说着,她抬手示意任中易去搬东西。
对任前萧来说,这样来来回回,用粮食跟地威胁的方式是侮辱人。
但想到他们都商量好了,以后去甘家坪上清清静静,没人打扰的过日子。
“对不起,”老大恼声道,“我不应该揪芳芳的耳朵,行了吧?”
赵从雪握着棍子挑眉,“你这是什么态度?”
任前萧不看她,只敢用余光瞥她。
他觉得妈以前嗓门大,但气势没那么可怕。
可现在,他被盯得浑身难受。
“再说一遍,没诚意。”赵从雪像狼一样盯着任前萧,“你都二十了,芳芳是你妹妹,你那么大的手劲儿把人拧哭了……”
“妈,咱走吧。”芳芳小心的拉住赵从雪的手,“三哥四哥饿了,吃肉走。”
听着芳芳哭过的嗓音,赵从雪再次看向老大的眼神带着怒火。
“算了吧,”老三开口,“不诚心的道歉,听着大家都为难,芳芳,咱们走。”
说着,老三拉着芳芳率先进了院子。
任中易伸手去拉赵从雪的胳膊,“走吧,孩子大了不好教育了,啥德行已经定性了,威胁纠正只会落抱怨。”
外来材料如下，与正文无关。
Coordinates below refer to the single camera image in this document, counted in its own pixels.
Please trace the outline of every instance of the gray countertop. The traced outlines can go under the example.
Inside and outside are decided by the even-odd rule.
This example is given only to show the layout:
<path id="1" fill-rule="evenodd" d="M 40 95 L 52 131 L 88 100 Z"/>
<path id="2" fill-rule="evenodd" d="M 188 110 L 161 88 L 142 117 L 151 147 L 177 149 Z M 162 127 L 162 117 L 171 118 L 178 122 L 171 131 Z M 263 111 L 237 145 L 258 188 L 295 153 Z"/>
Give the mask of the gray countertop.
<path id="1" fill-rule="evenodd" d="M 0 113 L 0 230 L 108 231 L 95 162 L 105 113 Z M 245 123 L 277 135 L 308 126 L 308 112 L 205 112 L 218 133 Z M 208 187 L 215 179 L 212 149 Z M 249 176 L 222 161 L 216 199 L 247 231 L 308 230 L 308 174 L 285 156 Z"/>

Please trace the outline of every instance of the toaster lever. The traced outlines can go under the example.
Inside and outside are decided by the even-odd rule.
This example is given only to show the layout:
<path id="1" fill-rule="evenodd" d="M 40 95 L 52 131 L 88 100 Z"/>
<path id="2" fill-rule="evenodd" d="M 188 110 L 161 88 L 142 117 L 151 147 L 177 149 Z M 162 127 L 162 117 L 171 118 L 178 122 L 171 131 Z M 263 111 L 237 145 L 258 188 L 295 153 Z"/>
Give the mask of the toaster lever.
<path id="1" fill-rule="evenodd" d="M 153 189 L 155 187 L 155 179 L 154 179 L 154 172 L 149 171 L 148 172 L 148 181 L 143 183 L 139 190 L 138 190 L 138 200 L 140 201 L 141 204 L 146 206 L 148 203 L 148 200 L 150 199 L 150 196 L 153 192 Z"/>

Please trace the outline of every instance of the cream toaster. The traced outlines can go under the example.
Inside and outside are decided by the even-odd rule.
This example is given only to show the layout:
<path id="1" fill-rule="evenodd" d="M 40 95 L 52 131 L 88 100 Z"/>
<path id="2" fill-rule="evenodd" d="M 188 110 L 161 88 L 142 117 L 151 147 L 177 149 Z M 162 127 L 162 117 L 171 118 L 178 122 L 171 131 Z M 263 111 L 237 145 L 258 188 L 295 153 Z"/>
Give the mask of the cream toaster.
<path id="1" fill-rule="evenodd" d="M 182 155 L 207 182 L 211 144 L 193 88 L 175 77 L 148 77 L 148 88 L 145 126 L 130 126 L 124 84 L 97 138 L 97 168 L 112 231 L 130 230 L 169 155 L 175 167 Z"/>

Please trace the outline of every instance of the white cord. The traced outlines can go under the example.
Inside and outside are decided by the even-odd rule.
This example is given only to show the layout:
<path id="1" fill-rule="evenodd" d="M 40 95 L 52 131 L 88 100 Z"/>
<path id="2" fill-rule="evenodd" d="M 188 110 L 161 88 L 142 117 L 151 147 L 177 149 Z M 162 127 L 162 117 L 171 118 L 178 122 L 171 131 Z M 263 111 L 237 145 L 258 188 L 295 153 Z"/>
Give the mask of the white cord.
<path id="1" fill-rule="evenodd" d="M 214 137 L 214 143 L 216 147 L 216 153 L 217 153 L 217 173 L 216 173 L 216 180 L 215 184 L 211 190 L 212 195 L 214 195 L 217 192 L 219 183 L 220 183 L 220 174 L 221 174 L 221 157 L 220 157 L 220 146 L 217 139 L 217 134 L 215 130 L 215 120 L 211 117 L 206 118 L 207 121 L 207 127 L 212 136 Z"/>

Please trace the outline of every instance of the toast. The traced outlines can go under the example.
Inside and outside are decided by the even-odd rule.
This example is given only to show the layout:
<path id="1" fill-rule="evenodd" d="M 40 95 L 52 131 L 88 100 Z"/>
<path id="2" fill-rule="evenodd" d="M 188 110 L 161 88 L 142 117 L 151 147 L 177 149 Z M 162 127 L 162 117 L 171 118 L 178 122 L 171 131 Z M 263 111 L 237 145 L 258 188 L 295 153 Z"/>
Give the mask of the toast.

“下次遇到这事,别讲道理,打就对了,棍棒底下出孝子,我看他还是打挨得少了。”
赵从雪依旧盯着老大,“没错,下次再让我遇到这事,打得你半个月下不来床,看牛娟还怎么拿你当风筝放。”
说完,他们先后进了四合院的大门。
厚重的木门砰地关上,震得任前萧的心里惊了一下,随即化作一股冰凉从心头化开,然后传遍全身。
院子里的人很快恢复如常,依稀传来老四跟芳芳的说笑声,以及他们听说厨房有鸡肉吃的动静,鲜活的让他心里发慌。
曾经,他才是那群人的中心,每次他从学校回来,妈总是笑眯眯的问他要不要吃这个要不要吃那个,想吃啥他就去做。
而现在,他像个被嫌弃的落水狗。
想到这,他愤愤的进屋,踹了脚边的凳子一脚。
牛娟用她的长缝眼瞪着他,“你冲我发什么疯,有本事跟你爸妈耍威风去。”
任前萧盯着牛娟,之前他还觉得自己的妈怎么跟所有当了婆婆的人一样变坏了,现在看来,是牛娟这个儿媳妇根本不讨喜。
牛娟手里拿着上次从集市上买来的钙奶饼干,咬得咔嚓咔嚓的,好像他刚才在外面受的气与她无关。
若不是她天天在耳边念叨,这些要早点争取,那些不能缺,他也不可能被妈这么嫌弃。
都怪牛娟!
这样想着,他走过去,一把将她手中的钙奶饼干夺走,连袋子都没留。
“任前萧你干什么,这是我的!”
任前萧一把推开她,“这是我的钱买的,你一天天不干活就知道吃,衣服洗了没,地扫了没?”
牛娟又气又恼,用食指指着他破口大骂。
“你给我耍什么脾气,打你的又不是我,你怎么不讲道理,神经病啊。我看你现在就应该去天水二院,看看脑子好不好。”
任前萧一把将饼干袋子揉成一团,气愤的走到牛娟面前。
牛娟瞬间做出防御状态,“我就知道你这几次都是要试探着制服我,学老汉**媳妇,不要脸。”
“啪!”
任前萧干脆利索的往她脸上扇了一巴掌,“你别不知好歹,之前是我让着你,别以为我真的打不过你!”